(Stored dataset items)
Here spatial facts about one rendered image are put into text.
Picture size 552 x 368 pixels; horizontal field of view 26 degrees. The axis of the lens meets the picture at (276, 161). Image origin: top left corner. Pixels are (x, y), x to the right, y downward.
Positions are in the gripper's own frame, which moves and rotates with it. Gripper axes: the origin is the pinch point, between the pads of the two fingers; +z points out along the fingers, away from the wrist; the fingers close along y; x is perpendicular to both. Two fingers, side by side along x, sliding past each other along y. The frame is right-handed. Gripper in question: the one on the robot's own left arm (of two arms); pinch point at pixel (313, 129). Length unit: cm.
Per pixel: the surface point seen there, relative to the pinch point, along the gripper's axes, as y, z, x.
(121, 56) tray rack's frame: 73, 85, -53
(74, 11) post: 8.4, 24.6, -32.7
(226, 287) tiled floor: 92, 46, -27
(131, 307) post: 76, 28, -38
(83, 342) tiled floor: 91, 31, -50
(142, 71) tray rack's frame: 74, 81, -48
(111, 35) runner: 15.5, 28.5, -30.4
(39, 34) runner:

_Prompt_. Word for word, return all of the records.

_Answer space_.
Here spatial facts about one rendered image are put into text.
Picture size 552 x 368 pixels; horizontal field of view 26 degrees. The axis of the lens meets the picture at (276, 161). Image origin: top left corner. Pixels are (x, y), x to the right, y downward.
Positions are in the gripper's own frame, which moves and rotates with it. Gripper axes: the origin is the pinch point, between the pads of the two fingers; +z points out along the fingers, away from the wrist; the fingers close along y; x is perpendicular to both. Two fingers, side by side along x, sliding past each other along y. The frame is right-handed. Gripper in question: the one on the robot's own left arm (of two arms); pinch point at pixel (313, 129). Length unit: cm.
Per pixel: the surface point seen there, relative to the pinch point, along the gripper's axes, as y, z, x.
(121, 56) tray rack's frame: 73, 85, -53
(74, 11) post: 8.4, 24.6, -32.7
(226, 287) tiled floor: 92, 46, -27
(131, 307) post: 76, 28, -38
(83, 342) tiled floor: 91, 31, -50
(142, 71) tray rack's frame: 74, 81, -48
(111, 35) runner: 15.5, 28.5, -30.4
(39, 34) runner:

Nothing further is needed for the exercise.